- [Assigned task]: Find and copy each line of the records where the string "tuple" shows up.
[[ Exercise input, beginning ]]
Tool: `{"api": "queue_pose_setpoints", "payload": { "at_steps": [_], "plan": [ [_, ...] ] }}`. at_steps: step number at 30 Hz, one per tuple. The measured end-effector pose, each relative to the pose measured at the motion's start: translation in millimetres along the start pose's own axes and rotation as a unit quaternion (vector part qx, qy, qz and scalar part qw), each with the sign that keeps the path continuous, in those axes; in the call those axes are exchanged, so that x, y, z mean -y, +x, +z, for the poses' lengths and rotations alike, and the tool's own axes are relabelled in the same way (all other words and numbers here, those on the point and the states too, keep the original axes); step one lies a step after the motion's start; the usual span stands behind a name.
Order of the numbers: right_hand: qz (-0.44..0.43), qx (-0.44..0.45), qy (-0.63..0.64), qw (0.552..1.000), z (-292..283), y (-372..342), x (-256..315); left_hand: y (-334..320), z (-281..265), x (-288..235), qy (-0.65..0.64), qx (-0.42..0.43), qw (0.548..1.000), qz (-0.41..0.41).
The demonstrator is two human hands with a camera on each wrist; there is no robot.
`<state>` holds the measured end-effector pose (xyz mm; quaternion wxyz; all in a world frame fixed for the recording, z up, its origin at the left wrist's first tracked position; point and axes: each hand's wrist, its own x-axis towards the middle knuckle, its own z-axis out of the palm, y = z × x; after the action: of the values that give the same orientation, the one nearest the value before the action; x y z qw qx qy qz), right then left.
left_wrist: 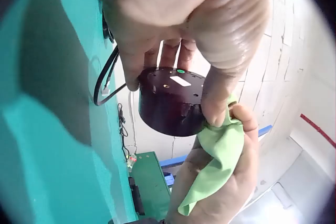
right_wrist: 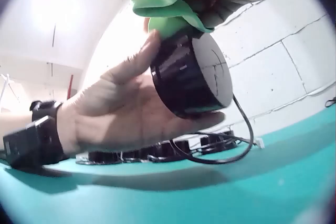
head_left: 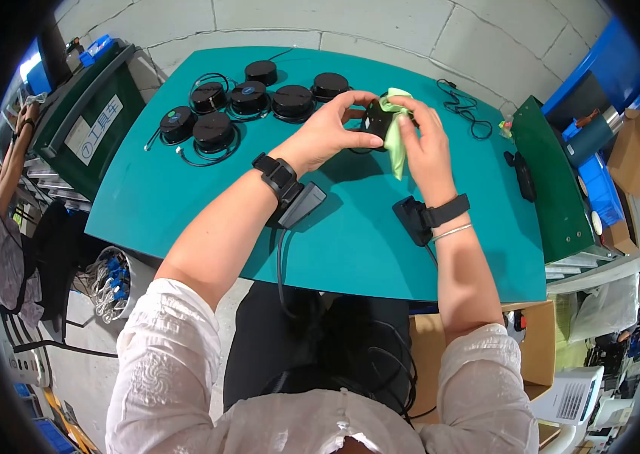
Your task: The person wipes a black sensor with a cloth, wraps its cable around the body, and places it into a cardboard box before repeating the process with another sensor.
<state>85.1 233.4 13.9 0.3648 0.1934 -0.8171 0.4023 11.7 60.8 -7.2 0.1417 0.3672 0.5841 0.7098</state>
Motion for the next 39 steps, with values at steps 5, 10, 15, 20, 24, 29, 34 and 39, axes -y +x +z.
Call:
{"api": "queue_pose_setpoints", "payload": {
  "at_steps": [5,10,15,20,24,29,34,39],
  "plan": [
    [-0.098,0.020,-0.066,0.993,-8,4,5,-2,4,4,-0.054,-0.022,0.998,-0.003],
    [-0.078,0.064,-0.050,0.994,-5,2,4,-3,1,4,-0.112,-0.076,0.989,-0.065],
    [-0.012,0.020,-0.021,0.999,-2,0,-8,-6,11,1,-0.087,-0.048,0.993,-0.062],
    [-0.141,0.043,-0.081,0.986,-3,6,-2,-5,3,0,-0.108,-0.088,0.988,-0.071],
    [0.017,0.032,-0.042,0.998,-4,0,-10,-4,9,-2,0.008,-0.048,0.997,-0.056],
    [0.200,0.037,0.156,0.967,-7,-2,-25,-8,13,-8,0.031,0.015,0.999,-0.019],
    [0.330,0.065,0.326,0.883,-11,-3,-37,-6,10,-1,0.017,0.057,0.998,-0.018],
    [0.339,0.093,0.389,0.851,-6,-2,-17,-3,7,-2,-0.293,0.007,0.951,-0.099]
  ]
}}
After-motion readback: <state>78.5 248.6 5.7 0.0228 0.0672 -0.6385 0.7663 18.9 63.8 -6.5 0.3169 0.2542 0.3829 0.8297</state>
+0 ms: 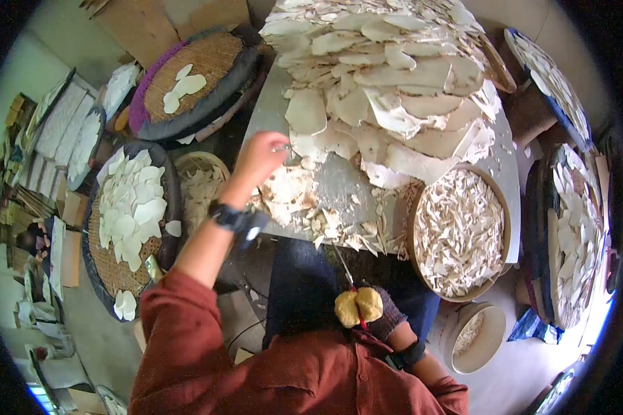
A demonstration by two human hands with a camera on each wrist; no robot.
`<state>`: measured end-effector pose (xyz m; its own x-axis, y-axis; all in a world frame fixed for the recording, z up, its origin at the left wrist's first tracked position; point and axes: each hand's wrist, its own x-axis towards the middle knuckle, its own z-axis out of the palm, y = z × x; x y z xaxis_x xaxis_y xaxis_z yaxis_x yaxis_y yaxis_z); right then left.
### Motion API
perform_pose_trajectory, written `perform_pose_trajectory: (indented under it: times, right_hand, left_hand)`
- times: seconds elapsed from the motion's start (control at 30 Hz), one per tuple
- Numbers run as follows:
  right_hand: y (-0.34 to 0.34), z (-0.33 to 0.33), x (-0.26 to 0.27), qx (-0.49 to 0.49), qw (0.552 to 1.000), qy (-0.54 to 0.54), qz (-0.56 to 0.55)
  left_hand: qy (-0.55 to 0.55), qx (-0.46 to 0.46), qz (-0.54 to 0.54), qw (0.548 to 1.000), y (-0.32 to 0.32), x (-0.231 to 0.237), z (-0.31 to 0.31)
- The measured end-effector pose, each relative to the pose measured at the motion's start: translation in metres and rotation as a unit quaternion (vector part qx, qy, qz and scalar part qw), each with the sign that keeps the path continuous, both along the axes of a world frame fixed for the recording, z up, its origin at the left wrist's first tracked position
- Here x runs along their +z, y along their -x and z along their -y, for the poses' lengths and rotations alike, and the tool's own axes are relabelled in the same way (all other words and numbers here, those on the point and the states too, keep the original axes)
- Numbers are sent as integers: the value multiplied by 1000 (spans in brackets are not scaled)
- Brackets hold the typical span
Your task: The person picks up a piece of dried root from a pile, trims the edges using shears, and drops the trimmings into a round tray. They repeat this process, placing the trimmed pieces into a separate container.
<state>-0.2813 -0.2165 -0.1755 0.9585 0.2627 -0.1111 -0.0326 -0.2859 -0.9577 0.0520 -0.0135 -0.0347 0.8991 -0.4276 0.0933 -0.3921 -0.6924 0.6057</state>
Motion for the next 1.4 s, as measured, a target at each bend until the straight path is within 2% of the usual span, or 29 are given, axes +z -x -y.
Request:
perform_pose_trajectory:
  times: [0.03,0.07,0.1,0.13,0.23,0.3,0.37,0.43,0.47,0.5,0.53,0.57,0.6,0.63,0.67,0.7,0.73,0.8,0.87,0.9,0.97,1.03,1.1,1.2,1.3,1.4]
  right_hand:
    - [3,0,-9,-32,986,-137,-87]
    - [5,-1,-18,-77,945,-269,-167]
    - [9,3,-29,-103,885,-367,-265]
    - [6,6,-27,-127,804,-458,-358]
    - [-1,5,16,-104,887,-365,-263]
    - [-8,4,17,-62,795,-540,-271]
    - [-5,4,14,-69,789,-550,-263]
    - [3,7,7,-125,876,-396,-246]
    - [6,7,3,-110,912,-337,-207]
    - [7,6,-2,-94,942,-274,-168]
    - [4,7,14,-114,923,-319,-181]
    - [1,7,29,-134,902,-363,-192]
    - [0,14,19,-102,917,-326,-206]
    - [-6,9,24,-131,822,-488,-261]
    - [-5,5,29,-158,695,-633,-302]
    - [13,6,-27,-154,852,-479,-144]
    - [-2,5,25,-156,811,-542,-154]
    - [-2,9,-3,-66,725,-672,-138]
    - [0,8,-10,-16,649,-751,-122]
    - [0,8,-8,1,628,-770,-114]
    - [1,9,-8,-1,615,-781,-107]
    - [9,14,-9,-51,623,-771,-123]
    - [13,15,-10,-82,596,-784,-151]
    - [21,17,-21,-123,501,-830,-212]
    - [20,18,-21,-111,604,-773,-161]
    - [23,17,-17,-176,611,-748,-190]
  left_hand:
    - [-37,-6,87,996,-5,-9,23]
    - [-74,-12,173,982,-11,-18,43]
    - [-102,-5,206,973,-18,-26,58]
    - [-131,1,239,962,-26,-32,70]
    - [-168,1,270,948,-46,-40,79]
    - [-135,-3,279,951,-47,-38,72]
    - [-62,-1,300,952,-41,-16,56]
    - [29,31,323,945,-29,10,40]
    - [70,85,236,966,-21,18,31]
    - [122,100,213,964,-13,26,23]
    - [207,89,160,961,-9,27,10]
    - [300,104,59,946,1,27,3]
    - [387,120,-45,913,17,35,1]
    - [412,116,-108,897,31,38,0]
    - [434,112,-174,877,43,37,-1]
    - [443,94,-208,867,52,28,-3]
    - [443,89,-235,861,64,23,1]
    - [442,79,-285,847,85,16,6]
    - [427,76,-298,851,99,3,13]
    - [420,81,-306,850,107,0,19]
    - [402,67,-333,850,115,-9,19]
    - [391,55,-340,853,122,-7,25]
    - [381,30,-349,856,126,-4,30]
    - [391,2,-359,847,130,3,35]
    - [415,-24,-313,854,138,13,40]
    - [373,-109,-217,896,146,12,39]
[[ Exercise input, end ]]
- [Problem solution]:
Tool: `{"api": "queue_pose_setpoints", "payload": { "at_steps": [_], "plan": [ [_, ...] ] }}`. at_steps: step number at 30 Hz, one per tuple. The measured end-effector pose, each relative to the pose measured at the motion's start: translation in millimetres along the start pose's own axes and rotation as a unit quaternion (vector part qx, qy, qz and scalar part qw), each with the sign that keeps the path continuous, in those axes; in the call those axes are exchanged, so that x, y, z mean -y, +x, +z, for the poses' lengths and rotations alike, and the tool's own axes are relabelled in the same way (all other words and numbers here, those on the point and the states too, keep the original axes); step one lies a step after the motion's start; the usual span stands behind a name.
- times: seconds elapsed from the motion's start (control at 30 Hz), one per tuple

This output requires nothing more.